- ASSIGNED TASK
Below are several records. Retype exactly those lines running from the one with "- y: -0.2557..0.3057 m" through the one with "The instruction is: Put", end lines included, and no others.

- SUPPLIED DATA
▬▬▬

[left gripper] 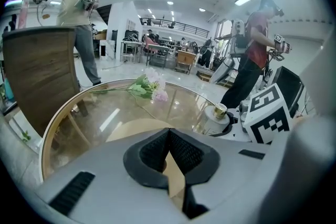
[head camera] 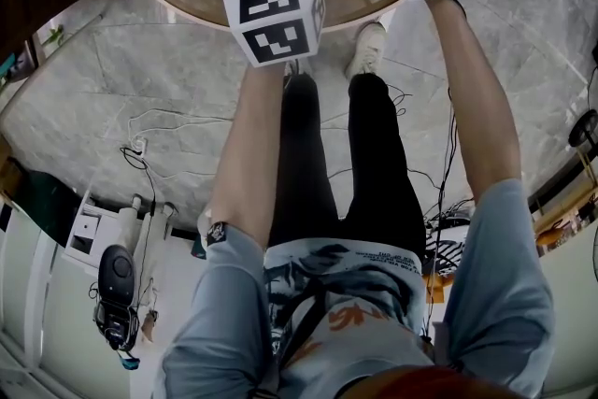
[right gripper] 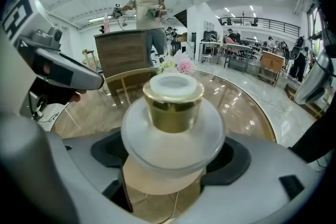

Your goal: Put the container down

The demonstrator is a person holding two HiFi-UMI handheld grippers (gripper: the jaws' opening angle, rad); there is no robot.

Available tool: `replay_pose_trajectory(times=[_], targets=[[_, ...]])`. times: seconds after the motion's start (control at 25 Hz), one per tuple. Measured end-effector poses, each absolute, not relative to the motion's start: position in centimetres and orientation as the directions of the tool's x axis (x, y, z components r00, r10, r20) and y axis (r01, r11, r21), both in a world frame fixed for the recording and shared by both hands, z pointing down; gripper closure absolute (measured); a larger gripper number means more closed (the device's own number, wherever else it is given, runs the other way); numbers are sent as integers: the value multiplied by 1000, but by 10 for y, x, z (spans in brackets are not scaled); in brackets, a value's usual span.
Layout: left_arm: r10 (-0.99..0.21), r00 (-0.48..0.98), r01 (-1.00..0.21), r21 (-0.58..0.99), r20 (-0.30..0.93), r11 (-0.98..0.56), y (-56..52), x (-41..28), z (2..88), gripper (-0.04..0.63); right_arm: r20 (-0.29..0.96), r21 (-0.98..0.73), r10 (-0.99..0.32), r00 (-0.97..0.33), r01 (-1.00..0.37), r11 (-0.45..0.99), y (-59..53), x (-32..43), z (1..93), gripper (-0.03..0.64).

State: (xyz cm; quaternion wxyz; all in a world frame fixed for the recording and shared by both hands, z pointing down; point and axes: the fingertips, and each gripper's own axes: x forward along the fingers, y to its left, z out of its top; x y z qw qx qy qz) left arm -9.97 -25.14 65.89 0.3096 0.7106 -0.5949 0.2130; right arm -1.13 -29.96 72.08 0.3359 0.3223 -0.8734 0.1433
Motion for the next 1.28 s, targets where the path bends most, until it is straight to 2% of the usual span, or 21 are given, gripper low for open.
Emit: replay_pose_trajectory(times=[0.24,0.56,0.68,0.88,1.04,1.2,1.28], targets=[[-719,201,-978,183,666,-104,-243,-99,651,572,664,-70,-486,-568,-694,716,-290,-5,709,189],[-735,197,-978,179,649,-104,-233,-92,634,572,595,-138,-551,-585,-750,647,-271,15,674,242],[-739,226,-974,159,635,-161,-229,-77,625,572,562,-177,-567,-602,-757,629,-263,19,659,250],[-758,233,-972,152,609,-178,-225,-64,603,572,525,-183,-582,-621,-750,635,-246,22,632,310],[-779,206,-978,148,592,-146,-221,-69,587,572,488,-201,-590,-643,-741,641,-238,19,611,401],[-797,188,-981,153,573,-121,-214,-66,568,572,447,-253,-574,-686,-713,654,-227,17,586,458],[-807,194,-980,142,558,-137,-214,-59,555,572,440,-253,-580,-685,-715,652,-223,23,574,525]])
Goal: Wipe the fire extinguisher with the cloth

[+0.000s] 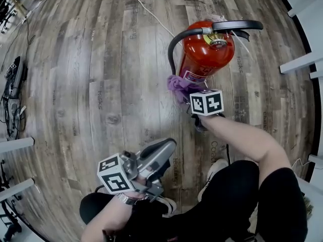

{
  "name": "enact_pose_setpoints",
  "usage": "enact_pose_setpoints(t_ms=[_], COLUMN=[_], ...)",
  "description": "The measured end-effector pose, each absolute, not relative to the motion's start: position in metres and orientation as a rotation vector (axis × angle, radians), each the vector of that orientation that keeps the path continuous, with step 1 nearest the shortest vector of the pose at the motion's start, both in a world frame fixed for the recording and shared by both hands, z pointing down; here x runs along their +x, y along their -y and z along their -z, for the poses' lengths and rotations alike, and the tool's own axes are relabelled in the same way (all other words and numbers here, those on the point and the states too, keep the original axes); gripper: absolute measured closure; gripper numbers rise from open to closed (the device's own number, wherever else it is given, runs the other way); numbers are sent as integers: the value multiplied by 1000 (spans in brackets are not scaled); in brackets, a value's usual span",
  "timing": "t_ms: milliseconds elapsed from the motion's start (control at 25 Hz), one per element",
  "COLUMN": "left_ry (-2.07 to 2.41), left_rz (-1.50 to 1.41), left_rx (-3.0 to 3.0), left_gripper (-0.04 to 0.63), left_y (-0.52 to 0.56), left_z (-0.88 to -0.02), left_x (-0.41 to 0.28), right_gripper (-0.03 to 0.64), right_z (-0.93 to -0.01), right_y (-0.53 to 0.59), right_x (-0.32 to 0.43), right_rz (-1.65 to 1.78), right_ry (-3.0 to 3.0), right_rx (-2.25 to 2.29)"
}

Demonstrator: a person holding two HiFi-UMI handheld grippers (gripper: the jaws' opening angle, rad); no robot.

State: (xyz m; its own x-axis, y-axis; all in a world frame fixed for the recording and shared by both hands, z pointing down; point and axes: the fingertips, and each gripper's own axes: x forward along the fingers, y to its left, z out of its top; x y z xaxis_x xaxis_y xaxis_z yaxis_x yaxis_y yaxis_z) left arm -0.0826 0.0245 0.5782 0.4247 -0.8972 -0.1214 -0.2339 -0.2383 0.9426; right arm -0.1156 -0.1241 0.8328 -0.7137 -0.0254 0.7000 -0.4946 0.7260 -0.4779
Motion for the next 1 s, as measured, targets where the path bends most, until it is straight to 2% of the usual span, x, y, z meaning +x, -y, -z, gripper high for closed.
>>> enact_pose_setpoints(t_ms=[440, 760, 1000], left_ry=[930, 991, 1226], left_rz=[863, 883, 833], left_rx=[1769, 1814, 1977], left_gripper=[598, 598, 598], left_y=[-3, 11, 31], left_z=[-570, -555, -519], left_x=[-59, -66, -105], right_gripper=[560, 560, 560], right_z=[-573, -533, -521], right_y=[135, 144, 122], right_x=[-116, -104, -95], right_rz=[-1046, -1023, -954], right_ry=[2747, 2833, 2847], right_rx=[240, 239, 141])
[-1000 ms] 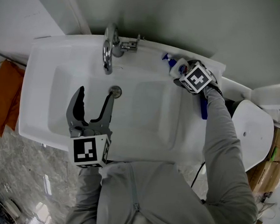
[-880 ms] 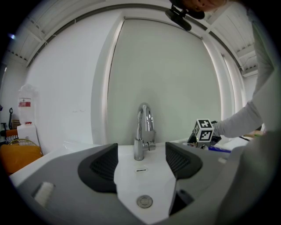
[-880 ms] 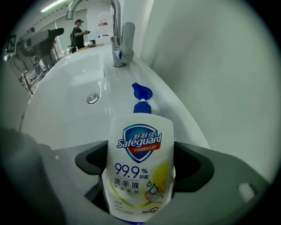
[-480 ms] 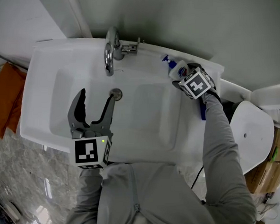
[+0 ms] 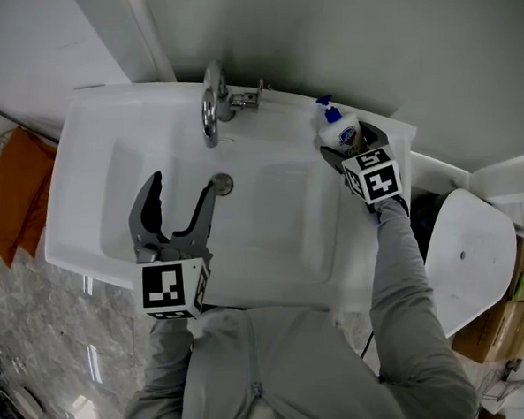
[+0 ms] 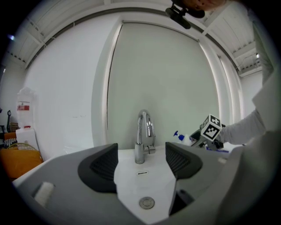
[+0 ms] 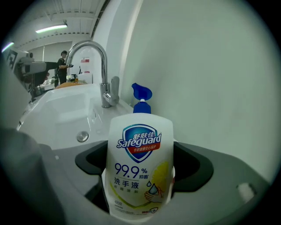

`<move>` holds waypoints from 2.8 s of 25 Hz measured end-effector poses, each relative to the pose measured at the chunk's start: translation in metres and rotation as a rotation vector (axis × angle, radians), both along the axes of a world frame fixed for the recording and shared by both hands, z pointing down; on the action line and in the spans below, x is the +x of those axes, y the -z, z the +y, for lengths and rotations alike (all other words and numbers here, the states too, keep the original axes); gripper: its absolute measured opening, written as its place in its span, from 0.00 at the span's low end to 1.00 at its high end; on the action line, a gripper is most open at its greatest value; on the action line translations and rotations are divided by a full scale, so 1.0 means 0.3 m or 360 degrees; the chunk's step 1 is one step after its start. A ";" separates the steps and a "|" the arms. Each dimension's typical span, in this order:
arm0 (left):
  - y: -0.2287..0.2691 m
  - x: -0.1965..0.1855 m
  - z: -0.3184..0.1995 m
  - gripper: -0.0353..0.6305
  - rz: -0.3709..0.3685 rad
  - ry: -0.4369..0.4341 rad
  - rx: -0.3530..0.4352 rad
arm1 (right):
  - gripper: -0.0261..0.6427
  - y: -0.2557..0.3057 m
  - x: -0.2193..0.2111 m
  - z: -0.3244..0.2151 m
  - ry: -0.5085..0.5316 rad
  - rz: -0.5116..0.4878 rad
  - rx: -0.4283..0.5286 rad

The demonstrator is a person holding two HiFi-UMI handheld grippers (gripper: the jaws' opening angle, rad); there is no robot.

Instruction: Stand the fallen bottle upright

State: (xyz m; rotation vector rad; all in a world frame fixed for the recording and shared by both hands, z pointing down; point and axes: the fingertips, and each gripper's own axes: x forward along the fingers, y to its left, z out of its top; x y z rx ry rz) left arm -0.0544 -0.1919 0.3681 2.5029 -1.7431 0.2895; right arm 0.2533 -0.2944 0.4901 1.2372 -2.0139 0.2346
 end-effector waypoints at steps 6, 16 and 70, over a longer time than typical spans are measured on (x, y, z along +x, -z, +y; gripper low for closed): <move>0.028 -0.025 0.016 0.61 -0.0034 -0.0015 0.0022 | 0.68 0.113 -0.018 -0.003 -0.0132 -0.0170 0.0270; 0.052 -0.112 0.050 0.61 -0.0076 0.0028 0.0007 | 0.68 0.307 -0.130 -0.075 -0.0372 -0.0588 0.0793; -0.048 -0.224 -0.009 0.61 -0.0188 0.0000 -0.0173 | 0.68 0.136 -0.249 -0.149 -0.0755 -0.0501 0.1147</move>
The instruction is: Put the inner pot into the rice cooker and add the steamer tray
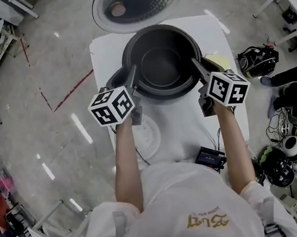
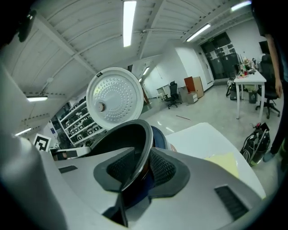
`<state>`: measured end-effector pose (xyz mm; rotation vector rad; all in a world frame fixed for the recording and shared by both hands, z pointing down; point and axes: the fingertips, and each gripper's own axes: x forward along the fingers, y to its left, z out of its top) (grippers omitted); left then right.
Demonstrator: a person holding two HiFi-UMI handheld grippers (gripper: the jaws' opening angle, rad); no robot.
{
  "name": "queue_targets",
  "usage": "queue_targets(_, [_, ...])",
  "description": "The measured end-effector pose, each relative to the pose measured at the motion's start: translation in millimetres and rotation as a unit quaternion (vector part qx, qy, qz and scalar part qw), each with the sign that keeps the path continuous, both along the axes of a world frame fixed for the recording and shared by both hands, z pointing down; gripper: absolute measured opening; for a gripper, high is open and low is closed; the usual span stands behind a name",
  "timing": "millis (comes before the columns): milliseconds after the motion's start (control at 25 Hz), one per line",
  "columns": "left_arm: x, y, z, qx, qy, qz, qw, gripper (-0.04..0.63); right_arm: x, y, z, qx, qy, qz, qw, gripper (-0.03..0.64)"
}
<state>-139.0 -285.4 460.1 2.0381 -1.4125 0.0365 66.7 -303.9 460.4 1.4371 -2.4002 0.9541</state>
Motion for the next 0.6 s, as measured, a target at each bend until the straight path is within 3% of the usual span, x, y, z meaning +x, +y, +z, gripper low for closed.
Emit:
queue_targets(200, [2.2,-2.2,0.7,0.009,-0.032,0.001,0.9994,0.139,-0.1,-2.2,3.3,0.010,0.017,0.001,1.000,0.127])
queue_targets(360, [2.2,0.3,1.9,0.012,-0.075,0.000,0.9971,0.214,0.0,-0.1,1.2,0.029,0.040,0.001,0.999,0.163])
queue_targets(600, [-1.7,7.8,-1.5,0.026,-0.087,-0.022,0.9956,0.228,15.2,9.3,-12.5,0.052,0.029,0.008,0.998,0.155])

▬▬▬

- SOLVED PROBLEM
  - y: -0.2557..0.3057 m
  - x: -0.2193..0.2111 m
  - z: -0.3244..0.2151 m
  - ry: -0.5085..0.5316 rad
  - rz: -0.5116..0.4878 rad
  - rx: -0.4283..0.5286 rad

The demonstrator is a person holding two HiFi-UMI handheld grippers (gripper: the jaws' opening angle, rad); there is no robot.

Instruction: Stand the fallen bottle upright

State: (xyz m; rotation vector rad; all in a world frame fixed for the recording and shared by both hands, z pointing down; point and axes: the fingertips, and each gripper's own axes: x forward along the fingers, y to its left, z out of its top; x y z rx ry rz) left arm -0.0544 -0.1919 0.3681 2.5029 -1.7431 0.2895; right arm 0.2533 -0.2944 0.4901 1.2372 -2.0139 0.2346
 end-effector waypoints at steps 6, 16 and 70, over a longer time than typical spans are measured on (x, y, z along +x, -z, +y; gripper low for closed): <move>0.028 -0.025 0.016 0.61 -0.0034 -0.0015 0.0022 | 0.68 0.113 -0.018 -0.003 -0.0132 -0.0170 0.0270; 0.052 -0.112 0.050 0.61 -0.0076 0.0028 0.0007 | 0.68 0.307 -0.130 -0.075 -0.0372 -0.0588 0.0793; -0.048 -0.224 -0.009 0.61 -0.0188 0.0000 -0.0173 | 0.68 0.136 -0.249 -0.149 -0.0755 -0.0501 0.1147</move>
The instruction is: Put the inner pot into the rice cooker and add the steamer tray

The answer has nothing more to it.